The research findings enabled Aladdin's management to develop a dynamic parking schedule, whereby the food truck is parked on Hanna Avenue during weekdays to serve students and staff efficiently, while during weekends or special events like games, the truck relocates to State Avenue to capitalize on increased attendance. This adaptive approach exemplifies how data-driven decisions optimize operational efficiency and profitability.
In terms of data analysis, the research team employed descriptive statistics—mean visitor counts during specific intervals—and inferential considerations—comparing foot traffic averages between locations and days. The observational study’s results support the strategic decision-making process by providing empirical evidence of foot traffic patterns, aligning with literature that emphasizes the significance of location-based research for mobile food vendors (Restaurant Engine, 2015; Ferguson & Loeffler, 2017).
In conclusion, Aladdin Food Truck LLC utilized a well-structured observational and descriptive research methodology to identify superior parking locations. The combination of systematic data collection and analysis allowed for informed operational adjustments, ensuring the food truck’s profitability. Such a methodical, data-driven approach demonstrates best practices in research design for small business operational strategy, emphasizing how empirical data can effectively guide location and timing decisions in the competitive food service industry.
References
- Alam, S. S., Begum, M., & Uddin, M. F. (2011). Location Analysis for Food Trucks: A Case Study. International Journal of Business and Management, 6(2), 123-134.

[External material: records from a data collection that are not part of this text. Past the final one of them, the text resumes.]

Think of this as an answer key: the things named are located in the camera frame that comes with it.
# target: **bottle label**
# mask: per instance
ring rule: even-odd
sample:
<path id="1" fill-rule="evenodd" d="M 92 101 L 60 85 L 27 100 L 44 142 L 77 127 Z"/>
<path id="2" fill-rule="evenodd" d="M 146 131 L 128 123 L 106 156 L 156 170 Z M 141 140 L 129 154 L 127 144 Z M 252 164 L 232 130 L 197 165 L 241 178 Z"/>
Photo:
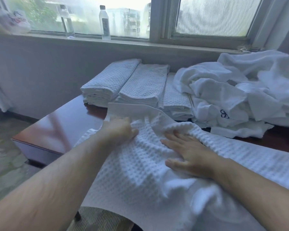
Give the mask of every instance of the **bottle label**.
<path id="1" fill-rule="evenodd" d="M 102 24 L 103 24 L 104 36 L 110 36 L 108 19 L 102 18 Z"/>

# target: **gray wall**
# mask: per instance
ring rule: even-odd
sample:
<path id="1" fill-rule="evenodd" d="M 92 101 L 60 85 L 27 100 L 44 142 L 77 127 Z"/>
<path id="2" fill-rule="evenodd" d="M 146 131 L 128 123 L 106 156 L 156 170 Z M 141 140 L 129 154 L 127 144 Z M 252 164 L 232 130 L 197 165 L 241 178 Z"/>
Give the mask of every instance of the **gray wall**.
<path id="1" fill-rule="evenodd" d="M 175 72 L 220 54 L 179 48 L 0 36 L 0 89 L 13 112 L 40 119 L 80 95 L 79 88 L 113 61 L 141 58 Z"/>

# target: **plastic bag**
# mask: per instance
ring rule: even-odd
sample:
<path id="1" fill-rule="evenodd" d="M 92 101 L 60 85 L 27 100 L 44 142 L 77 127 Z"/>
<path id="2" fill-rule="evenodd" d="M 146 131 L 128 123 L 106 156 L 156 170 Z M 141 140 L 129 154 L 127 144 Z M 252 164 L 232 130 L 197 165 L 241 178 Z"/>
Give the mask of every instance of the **plastic bag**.
<path id="1" fill-rule="evenodd" d="M 0 24 L 12 34 L 24 34 L 31 30 L 30 23 L 21 10 L 10 13 L 0 9 Z"/>

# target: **right hand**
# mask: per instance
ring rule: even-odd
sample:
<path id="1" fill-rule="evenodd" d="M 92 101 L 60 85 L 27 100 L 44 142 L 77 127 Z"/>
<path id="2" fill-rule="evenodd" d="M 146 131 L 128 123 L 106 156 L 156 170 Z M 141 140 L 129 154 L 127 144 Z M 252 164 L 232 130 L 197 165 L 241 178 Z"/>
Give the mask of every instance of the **right hand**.
<path id="1" fill-rule="evenodd" d="M 168 140 L 161 140 L 161 143 L 184 158 L 183 162 L 168 159 L 165 161 L 166 166 L 193 176 L 214 178 L 216 167 L 222 163 L 223 157 L 192 136 L 174 131 L 173 134 L 166 133 L 165 137 Z"/>

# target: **left hand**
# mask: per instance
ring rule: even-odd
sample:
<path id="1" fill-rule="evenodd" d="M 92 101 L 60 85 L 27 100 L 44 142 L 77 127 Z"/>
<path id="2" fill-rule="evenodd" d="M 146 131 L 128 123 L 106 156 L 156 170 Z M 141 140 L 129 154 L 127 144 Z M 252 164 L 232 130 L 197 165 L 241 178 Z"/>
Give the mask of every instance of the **left hand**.
<path id="1" fill-rule="evenodd" d="M 111 144 L 118 145 L 134 138 L 138 135 L 139 130 L 131 128 L 130 118 L 121 119 L 111 117 L 110 121 L 103 122 L 99 132 L 105 133 L 111 141 Z"/>

- Ferguson, E., & Loeffler, C. (2017). Foot Traffic and Customer Behavior Analysis in Mobile Food Operations. Journal of Foodservice Business Research, 20(3), 203-217.
- Morse, J. M. (2015). Critical Analysis of Qualitative and Quantitative Methods. Qualitative Health Research, 25(7), 919–929.
- Restaurant Engine. (2015). How Successful Food Trucks Choose the Best Locations. Retrieved from https://restaurantengine.com/food-truck-location-strategies/
- Shankar, V., Smith, A. K., & Rangaswamy, A. (2011). Customer Satisfaction and Loyalty in the Context of Mobile Food Vendors. Journal of Retailing, 87(2), 258-273.